DEV Community

Cover image for The Case of the Missing Metrics: A Rust Closure Mystery
RisingWave Labs
RisingWave Labs

Posted on • Originally published at risingwave.com

The Case of the Missing Metrics: A Rust Closure Mystery

The Problem - Inaccurate Metrics

In a streaming database like RisingWave, accurate metrics are not just nice to have, they are crucial for monitoring performance, identifying bottlenecks, and ensuring the system runs smoothly in real time. They're like the dashboard gauges in your car, giving you real-time feedback on what's happening under the hood. One key thing we monitor is the speed of data retrieval from our storage layer, which is critical for a real-time system.

Recently, we encountered a puzzling situation: one of our storage metrics was reporting zeros, even when we knew data was flowing through the system. This was like driving a car with a broken speedometer – we were moving, but we didn't know how fast. This sparked an investigation into the depths of our Rust code, leading to an interesting discovery about how Rust 2021 handles closures.

What is RAII and Why It Matters

In Rust, there's a concept called RAII, which stands for Resource Acquisition Is Initialization. Think of it like a cleanup crew that automatically tidies up after a party.

When a piece of data (a resource) is no longer needed, RAII ensures it's properly disposed of. This is important for preventing memory leaks and, in our case, ensuring metrics are reported.

Imagine you have a counter that needs to be incremented every time a certain event occurs. With RAII, you can set up the counter so that it automatically updates and in the end reports its value when it's done being used, without you having to manually write code to do so every time. This ensures that you never miss an update, even if your code gets complex.

However, even with this powerful tool, we were still seeing zero values in our metrics, which didn't make sense.

Our Setup: MonitoredStateStoreIterStats and try_stream

To ensure we capture every data point, we designed a special tool, MonitoredStateStoreIterStats. It tracks metrics like the number of data items processed. It's like a meticulous counter that keeps tabs on everything that happens in our data stream.

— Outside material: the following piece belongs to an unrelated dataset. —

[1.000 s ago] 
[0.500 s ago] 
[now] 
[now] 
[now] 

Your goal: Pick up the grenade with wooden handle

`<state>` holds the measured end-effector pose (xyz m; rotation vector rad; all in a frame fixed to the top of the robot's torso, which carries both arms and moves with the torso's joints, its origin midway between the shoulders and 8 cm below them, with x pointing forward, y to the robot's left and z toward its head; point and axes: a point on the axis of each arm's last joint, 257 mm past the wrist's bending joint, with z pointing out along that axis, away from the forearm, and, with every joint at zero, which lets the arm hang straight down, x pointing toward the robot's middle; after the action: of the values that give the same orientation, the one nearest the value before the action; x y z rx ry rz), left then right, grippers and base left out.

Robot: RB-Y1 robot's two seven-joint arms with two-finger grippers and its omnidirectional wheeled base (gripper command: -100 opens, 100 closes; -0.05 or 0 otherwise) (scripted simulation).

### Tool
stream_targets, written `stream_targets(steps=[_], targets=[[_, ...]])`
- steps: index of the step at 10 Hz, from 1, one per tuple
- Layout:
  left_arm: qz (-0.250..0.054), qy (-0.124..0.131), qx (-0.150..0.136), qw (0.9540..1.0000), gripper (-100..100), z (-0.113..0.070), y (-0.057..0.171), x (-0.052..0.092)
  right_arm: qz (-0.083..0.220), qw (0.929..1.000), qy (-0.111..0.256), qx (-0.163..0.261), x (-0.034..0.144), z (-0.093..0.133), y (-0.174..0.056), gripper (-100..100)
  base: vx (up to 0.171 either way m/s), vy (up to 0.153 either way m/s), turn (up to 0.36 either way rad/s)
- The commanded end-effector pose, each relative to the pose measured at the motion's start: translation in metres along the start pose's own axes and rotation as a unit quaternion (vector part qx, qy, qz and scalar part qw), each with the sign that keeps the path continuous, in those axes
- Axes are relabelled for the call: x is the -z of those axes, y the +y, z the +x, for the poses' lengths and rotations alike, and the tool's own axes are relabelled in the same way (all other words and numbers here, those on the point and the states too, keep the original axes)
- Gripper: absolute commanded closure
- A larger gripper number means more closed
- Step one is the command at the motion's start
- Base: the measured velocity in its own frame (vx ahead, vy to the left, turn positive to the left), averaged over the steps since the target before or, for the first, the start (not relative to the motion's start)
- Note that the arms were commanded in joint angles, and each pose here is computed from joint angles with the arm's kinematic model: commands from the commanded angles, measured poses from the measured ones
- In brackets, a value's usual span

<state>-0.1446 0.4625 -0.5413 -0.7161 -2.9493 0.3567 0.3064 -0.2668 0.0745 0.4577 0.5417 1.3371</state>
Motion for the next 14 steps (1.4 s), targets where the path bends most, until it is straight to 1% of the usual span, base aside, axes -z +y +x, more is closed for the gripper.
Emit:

Every time a piece of data passes through our system, this counter diligently notes it down. Here's a simplified version of what this struct looks like:

struct MonitoredStateStoreIterStats {
    total_items: usize,
    total_size: usize,
    storage_metrics: Arc<MonitoredStorageMetrics>,
}
Enter fullscreen mode Exit fullscreen mode

We also use a handy Rust feature called try_stream to simplify the process of working with streams of data. It's like a conveyor belt that efficiently moves data along. Our MonitoredStateStoreIterStats sits beside this belt, counting each item that passes by.

Here's how we set up the stream:

pub struct MonitoredStateStoreIter<S> {
    inner: S,
    stats: MonitoredStateStoreIterStats,
}

impl<S: StateStoreIterItemStream> MonitoredStateStoreIter<S> {
    #[try_stream(ok = StateStoreIterItem, error = StorageError)]
    async fn into_stream_inner(mut self) {
        let inner = self.inner;
        futures::pin_mut!(inner);
        while let Some((key, value)) = inner.try_next().await? {
            self.stats.total_items += 1;
            self.stats.total_size += key.encoded_len() + value.len();
            yield (key, value);
        }
    }
}
Enter fullscreen mode Exit fullscreen mode

When the MonitoredStateStoreIterStats is done it automatically reports the collected metrics to our monitoring system. This is done in the Drop implementation:

impl Drop for MonitoredStateStoreIterStats {
    fn drop(&mut self) {
        self.storage_metrics.iter_item.observe(self.total_items as f64);
        self.storage_metrics.iter_size.observe(self.total_size as f64);
    }
}
Enter fullscreen mode Exit fullscreen mode

The Investigation: Digging into the Code

To figure out what was going wrong, we created a simplified version of our code. Think of it like a mini-experiment in a lab.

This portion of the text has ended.